There are limits to the size any organism can reach.

When my computer fouls up, I call a friend who knows many (secret) things about how they operate—the apparently logical explanations for why/how they do what they do. Being at a distance from my hardware and me, he can only guess at why I might be stuck with an unresponsive machine. His favorite line begins, “Why don’t you try …”

Some congregations remain the size they are because of physical limitations (community or building size) or assignment. Your church situation may be so unique that suggestions such as the ones to follow are of little help. In that case, keep praying. But just as 95% of all the fish in a lake inhabit a mere 5% of the space, and most computer problems can be traced to a limited number of common issues, so, too, do growth stick points tend to cluster around a few factors.

Image: Vierdrie

Of the many such elements, there are three that seem most critical to me: staff composition, fellowship grouping and people mobilizing.

1. Who comprises the staff—both paid and volunteer? A church will rarely grow beyond the capacity of its staff. One of the easiest, surest ways to foster church growth is to add people with staff responsibilities (not necessarily salary). The benefit to each of those new “staff members” and to the whole church cannot be overstated.

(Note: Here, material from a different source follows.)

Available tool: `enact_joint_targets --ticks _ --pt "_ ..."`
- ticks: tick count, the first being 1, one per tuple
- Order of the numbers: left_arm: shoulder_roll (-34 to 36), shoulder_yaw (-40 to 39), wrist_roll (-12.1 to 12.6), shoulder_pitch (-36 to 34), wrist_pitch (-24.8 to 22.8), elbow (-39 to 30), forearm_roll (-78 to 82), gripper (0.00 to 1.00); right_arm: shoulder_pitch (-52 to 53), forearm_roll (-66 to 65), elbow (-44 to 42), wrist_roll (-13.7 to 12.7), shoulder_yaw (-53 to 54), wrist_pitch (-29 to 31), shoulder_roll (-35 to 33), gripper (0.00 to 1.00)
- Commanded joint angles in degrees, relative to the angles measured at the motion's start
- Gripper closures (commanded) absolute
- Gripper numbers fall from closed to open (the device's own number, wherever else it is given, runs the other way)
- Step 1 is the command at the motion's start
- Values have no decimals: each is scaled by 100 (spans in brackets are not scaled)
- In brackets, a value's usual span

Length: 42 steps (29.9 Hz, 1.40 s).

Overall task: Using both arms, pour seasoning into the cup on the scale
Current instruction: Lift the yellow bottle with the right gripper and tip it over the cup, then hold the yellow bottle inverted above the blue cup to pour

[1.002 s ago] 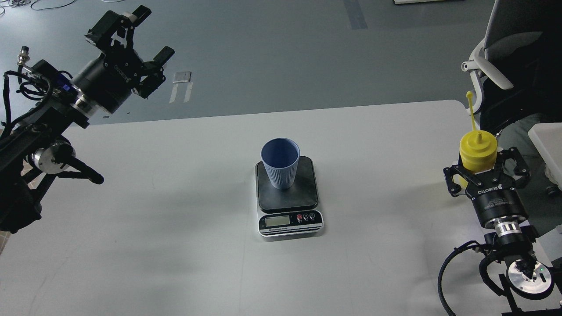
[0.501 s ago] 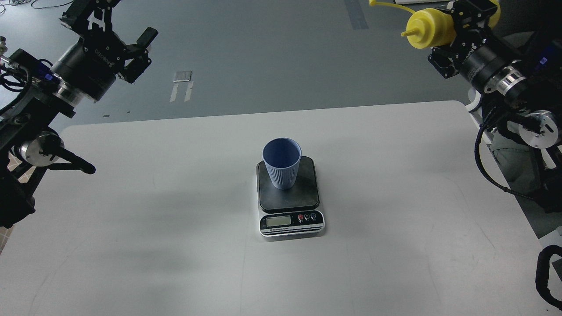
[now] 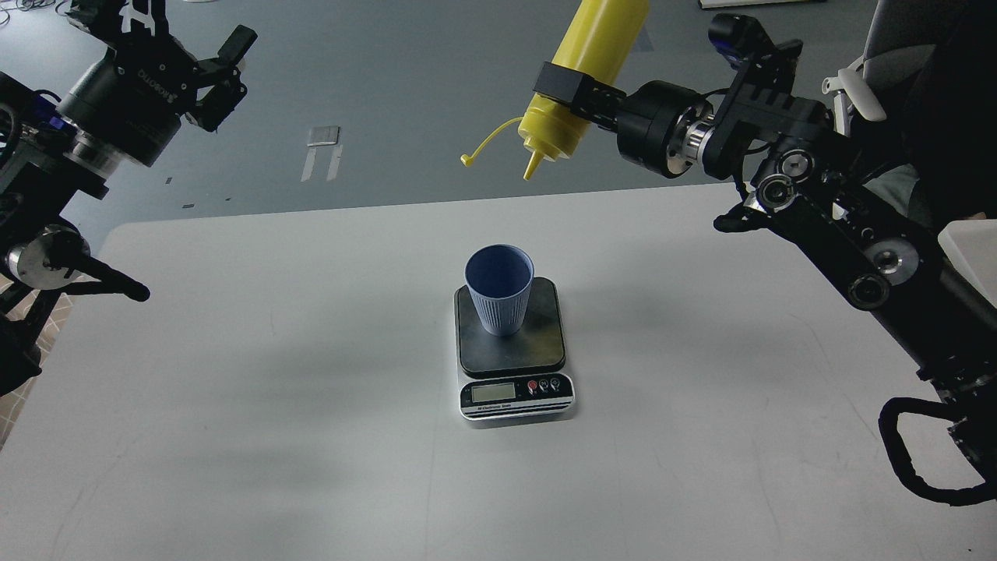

2. What fellowship groups exist in the church, and how easy it is for individuals to attach themselves to those clusters of people? Small churches stay stuck by trying to keep everybody doing all the same things as one big, happy family. Multiple services, small groups, choirs, and other groupings within the church will gear congregations for expansion—and open more opportunities for individuals to lead meaningfully.

3. Have significant levels and types of responsibility delegated to people in the church? If God entrusts His church with increasing levels of responsibility based on proven faithfulness, He will bless churches that do likewise. Besides, the more leaders are freed from doing “the same old same old,&quot the more they initiate new enterprises. Growth churches keep generating new ministries that inspire and challenge the congregation.

Churches get stuck at some sizes more than others, and while the plateau numbers may not be exact figurings, they do present pastors with slightly different challenges for trying new strategies in staffing, grouping and delegating.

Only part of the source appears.